Question

How many milliliters of water must be added to 120.0 \(\mathrm{mL}\) of \(1.50 \mathrm{M} \mathrm{HCl}\) to give \(1.00 \mathrm{M} \mathrm{HCl}\) ? (Assume the volumes are additive.)

Short answer

60.0 mL of water must be added.

Step-by-step solution

Identify the Dilution Formula

To dilute a solution to a desired molarity, use the dilution formula: \( C_1V_1 = C_2V_2 \), where \(C_1\) and \(C_2\) are the initial and final concentrations (molarities), and \(V_1\) and \(V_2\) are the initial and final volumes.

Substitute Known Values

Substitute the known values into the dilution formula: \(1.50 \, \mathrm{M} \cdot 120.0 \, \mathrm{mL} = 1.00 \, \mathrm{M} \cdot V_2\).

Solve for the Final Volume \(V_2\)

To find \(V_2\), divide both sides of the equation by the final concentration (\(C_2\)): \(V_2 = \frac{1.50 \, \mathrm{M} \cdot 120.0 \, \mathrm{mL}}{1.00 \, \mathrm{M}}\).

Calculate the Final Volume

Perform the calculation to determine \(V_2\): \(V_2 = \frac{180.0 \, \mathrm{mL}}{1.00}\), which simplifies to \(V_2 = 180.0 \, \mathrm{mL}\).

Determine the Volume of Water to Add

To find the volume of water needed, subtract the initial volume of the solution (\(V_1\)) from the final volume (\(V_2\)): Volume of water = \(V_2 - V_1 = 180.0 \, \mathrm{mL} - 120.0 \, \mathrm{mL} = 60.0 \, \mathrm{mL}\).

Key concepts

Solution Dilution Problems

Understanding how to approach solution dilution problems is essential in chemistry for various practical applications like preparing laboratory reagents or adjusting medication concentrations.
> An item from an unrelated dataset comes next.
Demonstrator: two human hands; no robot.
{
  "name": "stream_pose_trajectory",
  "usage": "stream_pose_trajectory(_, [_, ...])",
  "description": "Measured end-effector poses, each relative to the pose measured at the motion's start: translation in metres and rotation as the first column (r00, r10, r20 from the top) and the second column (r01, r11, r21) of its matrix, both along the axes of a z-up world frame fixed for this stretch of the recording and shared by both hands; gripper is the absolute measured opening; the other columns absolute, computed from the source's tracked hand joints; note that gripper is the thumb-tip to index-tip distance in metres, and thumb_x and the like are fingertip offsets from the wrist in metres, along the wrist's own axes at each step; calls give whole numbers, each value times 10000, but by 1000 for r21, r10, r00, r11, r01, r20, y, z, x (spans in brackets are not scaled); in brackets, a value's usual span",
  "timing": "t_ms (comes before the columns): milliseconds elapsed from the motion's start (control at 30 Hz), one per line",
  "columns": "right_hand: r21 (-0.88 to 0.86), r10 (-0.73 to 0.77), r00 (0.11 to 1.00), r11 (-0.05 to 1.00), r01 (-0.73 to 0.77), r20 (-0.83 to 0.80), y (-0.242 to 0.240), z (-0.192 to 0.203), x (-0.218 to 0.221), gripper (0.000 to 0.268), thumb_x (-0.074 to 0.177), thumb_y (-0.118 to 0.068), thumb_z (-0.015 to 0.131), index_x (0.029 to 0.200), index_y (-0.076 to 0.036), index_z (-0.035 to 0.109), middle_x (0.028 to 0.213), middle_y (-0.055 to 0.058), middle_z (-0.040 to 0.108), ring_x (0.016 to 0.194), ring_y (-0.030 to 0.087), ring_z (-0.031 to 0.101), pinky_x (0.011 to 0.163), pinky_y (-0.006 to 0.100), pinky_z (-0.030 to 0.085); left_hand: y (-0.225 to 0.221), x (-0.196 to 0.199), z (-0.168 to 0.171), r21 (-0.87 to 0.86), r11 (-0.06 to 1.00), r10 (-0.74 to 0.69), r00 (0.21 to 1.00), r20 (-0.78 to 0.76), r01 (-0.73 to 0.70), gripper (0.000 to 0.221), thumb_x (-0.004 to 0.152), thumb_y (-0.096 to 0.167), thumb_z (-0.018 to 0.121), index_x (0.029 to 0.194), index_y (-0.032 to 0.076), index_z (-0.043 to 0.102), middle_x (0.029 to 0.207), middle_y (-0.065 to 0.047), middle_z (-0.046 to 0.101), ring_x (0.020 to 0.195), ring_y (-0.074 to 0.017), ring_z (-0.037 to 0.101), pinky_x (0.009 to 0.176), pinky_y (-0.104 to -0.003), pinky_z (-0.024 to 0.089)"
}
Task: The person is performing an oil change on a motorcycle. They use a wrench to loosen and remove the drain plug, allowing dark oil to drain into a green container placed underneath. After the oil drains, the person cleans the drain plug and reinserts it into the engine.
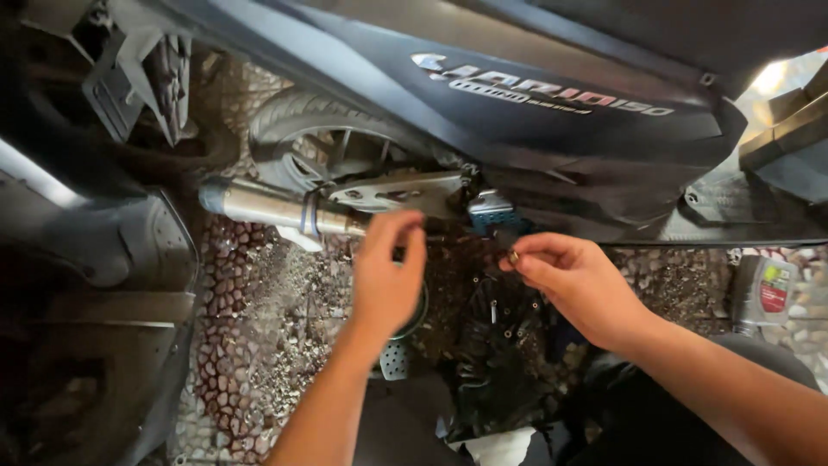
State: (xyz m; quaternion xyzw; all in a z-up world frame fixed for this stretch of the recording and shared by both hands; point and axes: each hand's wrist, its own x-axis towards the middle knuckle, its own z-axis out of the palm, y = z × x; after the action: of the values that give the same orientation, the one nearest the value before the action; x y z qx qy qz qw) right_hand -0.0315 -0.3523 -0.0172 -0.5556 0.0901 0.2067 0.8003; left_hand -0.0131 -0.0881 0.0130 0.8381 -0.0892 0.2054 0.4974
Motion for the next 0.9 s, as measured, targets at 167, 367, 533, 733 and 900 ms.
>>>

In essence, these problems involve adding a solvent, typically water, to a solution in order to decrease its concentration to a desired level.
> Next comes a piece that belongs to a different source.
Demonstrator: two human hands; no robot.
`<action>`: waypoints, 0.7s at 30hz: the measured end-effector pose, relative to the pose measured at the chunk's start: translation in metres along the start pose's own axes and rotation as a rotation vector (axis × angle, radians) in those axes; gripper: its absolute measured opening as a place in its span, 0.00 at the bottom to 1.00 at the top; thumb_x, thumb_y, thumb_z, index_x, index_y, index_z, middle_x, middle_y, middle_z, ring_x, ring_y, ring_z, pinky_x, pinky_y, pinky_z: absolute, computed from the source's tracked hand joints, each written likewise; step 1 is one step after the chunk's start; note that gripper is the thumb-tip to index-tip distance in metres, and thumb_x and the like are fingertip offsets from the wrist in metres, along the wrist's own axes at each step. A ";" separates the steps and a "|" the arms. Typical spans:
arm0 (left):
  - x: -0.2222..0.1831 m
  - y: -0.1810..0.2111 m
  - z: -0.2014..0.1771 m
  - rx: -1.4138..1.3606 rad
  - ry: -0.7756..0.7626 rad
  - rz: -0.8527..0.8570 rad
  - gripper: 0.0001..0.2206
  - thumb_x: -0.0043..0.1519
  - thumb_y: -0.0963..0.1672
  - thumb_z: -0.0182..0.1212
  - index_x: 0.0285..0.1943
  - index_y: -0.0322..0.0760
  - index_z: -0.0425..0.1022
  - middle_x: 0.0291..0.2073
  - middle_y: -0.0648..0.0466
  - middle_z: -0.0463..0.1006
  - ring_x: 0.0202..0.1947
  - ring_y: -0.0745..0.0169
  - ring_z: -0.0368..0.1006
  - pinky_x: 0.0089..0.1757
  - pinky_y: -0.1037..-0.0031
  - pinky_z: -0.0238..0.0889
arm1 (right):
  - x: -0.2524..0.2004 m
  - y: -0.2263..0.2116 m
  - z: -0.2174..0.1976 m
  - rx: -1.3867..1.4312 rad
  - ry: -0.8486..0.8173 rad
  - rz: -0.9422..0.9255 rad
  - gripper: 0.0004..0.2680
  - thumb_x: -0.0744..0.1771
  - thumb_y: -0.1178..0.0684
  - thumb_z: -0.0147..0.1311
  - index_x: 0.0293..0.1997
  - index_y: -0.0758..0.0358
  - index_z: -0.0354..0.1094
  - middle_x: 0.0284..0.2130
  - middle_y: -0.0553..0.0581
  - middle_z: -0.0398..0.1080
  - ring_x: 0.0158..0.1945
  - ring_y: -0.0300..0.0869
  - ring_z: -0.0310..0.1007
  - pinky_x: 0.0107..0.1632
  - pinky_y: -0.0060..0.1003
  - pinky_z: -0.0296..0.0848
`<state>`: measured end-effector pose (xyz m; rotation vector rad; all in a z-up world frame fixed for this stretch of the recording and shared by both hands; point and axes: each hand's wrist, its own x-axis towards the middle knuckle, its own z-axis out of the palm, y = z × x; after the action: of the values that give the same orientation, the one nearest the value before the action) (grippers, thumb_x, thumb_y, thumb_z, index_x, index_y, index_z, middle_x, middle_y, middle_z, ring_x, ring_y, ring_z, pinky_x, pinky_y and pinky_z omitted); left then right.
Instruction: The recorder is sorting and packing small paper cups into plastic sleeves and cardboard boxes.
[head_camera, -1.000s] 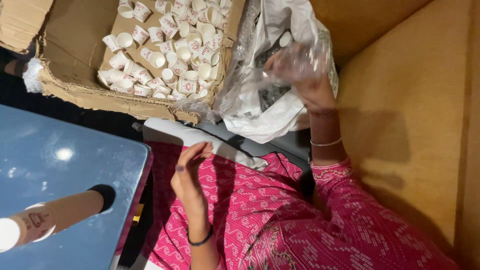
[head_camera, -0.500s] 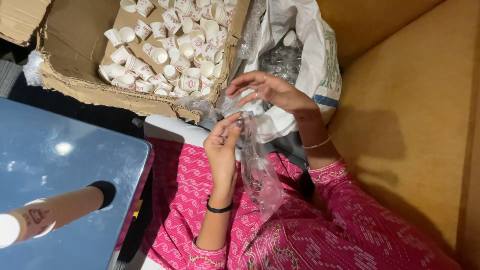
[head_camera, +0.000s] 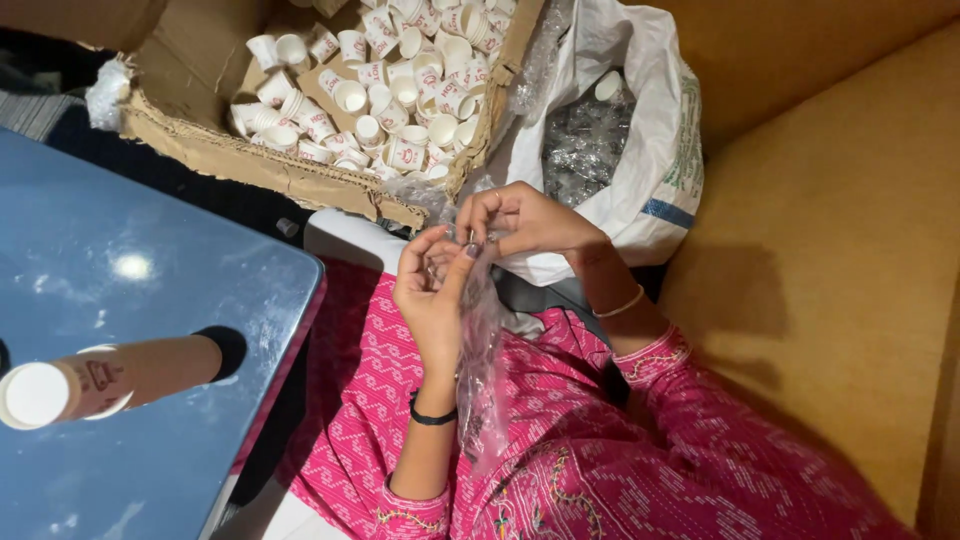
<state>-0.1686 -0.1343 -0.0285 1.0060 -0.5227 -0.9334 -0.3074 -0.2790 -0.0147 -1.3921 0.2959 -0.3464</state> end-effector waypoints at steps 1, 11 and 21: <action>-0.001 0.001 0.001 0.002 -0.012 -0.004 0.16 0.61 0.35 0.67 0.57 0.30 0.73 0.38 0.57 0.77 0.37 0.77 0.71 0.39 0.85 0.64 | 0.000 -0.002 0.001 0.000 0.012 -0.005 0.06 0.64 0.68 0.61 0.39 0.68 0.69 0.43 0.53 0.71 0.51 0.35 0.70 0.57 0.31 0.70; -0.001 -0.007 -0.013 0.069 -0.016 -0.009 0.05 0.63 0.37 0.67 0.45 0.28 0.78 0.35 0.56 0.80 0.35 0.76 0.72 0.39 0.84 0.65 | -0.003 0.000 -0.001 -0.043 -0.041 -0.081 0.04 0.66 0.64 0.62 0.42 0.70 0.74 0.40 0.54 0.73 0.48 0.37 0.73 0.55 0.32 0.70; 0.001 0.029 -0.035 0.077 0.134 0.085 0.05 0.66 0.38 0.64 0.47 0.26 0.78 0.38 0.54 0.81 0.37 0.71 0.77 0.43 0.80 0.71 | 0.023 0.009 0.023 0.178 0.073 -0.063 0.09 0.71 0.53 0.56 0.49 0.70 0.74 0.32 0.54 0.75 0.35 0.37 0.75 0.42 0.32 0.74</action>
<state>-0.1301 -0.1122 -0.0197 1.0988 -0.4880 -0.7697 -0.2762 -0.2665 -0.0196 -1.2175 0.2744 -0.4651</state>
The key to solving dilution problems lies in the dilution formula, which is expressed as: \( C_1V_1 = C_2V_2 \). This formula indicates that the product of the initial concentration (\(C_1\)) and the initial volume (\(V_1\)) of a solution is equal to the product of the final concentration (\(C_2\)) and the final volume (\(V_2\)). The versatility of this formula allows us to solve for any one of the variables if the others are known.

For instance, in our example problem, we're asked to find how much water must be added to dilute an \(HCl\) solution. Our steps involve identifying the initial and final molarities (concentrations), and the initial volume. With these values, we manipulate the dilution formula to find the required final volume and, subsequently, determine the volume of water needed to achieve the desired dilution.

Molarity and Concentration

Molarity and concentration are fundamental concepts in chemistry that describe the amount of solute present in a given volume of solution. Molarity, denoted as \(M\), is defined as the number of moles of solute per liter of solution.

To calculate molarity, one can use the formula: \( M = \frac{moles \, of \, solute}{liters \, of \, solution} \). This formula allows for the quantification of concentration, providing a means for chemists to accurately prepare solutions with precise chemical compositions.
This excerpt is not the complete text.